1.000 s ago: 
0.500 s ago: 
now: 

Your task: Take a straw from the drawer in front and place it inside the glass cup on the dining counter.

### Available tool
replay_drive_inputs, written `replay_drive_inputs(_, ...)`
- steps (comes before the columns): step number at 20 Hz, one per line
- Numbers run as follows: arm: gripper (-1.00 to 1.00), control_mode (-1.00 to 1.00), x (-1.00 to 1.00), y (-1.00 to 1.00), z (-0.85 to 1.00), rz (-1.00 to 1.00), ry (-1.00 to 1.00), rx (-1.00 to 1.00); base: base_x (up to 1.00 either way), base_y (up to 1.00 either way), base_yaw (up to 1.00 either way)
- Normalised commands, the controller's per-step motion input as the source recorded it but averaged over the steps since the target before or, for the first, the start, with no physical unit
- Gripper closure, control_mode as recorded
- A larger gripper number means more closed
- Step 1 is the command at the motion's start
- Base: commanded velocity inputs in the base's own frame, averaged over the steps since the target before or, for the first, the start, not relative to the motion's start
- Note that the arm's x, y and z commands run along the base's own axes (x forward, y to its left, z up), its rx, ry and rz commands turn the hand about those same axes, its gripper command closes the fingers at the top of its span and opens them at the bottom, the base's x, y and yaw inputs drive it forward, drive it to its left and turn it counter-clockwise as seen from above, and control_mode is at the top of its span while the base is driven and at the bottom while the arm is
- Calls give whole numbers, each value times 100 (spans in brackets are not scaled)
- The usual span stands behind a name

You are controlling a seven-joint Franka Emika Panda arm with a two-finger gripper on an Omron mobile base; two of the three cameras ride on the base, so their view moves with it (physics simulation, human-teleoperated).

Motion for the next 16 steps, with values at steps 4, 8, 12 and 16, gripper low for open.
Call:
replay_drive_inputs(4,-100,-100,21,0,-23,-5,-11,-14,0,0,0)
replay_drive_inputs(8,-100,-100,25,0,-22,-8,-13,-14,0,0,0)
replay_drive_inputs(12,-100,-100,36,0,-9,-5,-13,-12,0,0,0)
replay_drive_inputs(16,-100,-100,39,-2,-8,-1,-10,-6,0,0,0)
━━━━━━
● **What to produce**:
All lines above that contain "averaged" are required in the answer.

● **Task solution**:
- Normalised commands, the controller's per-step motion input as the source recorded it but averaged over the steps since the target before or, for the first, the start, with no physical unit
- Base: commanded velocity inputs in the base's own frame, averaged over the steps since the target before or, for the first, the start, not relative to the motion's start

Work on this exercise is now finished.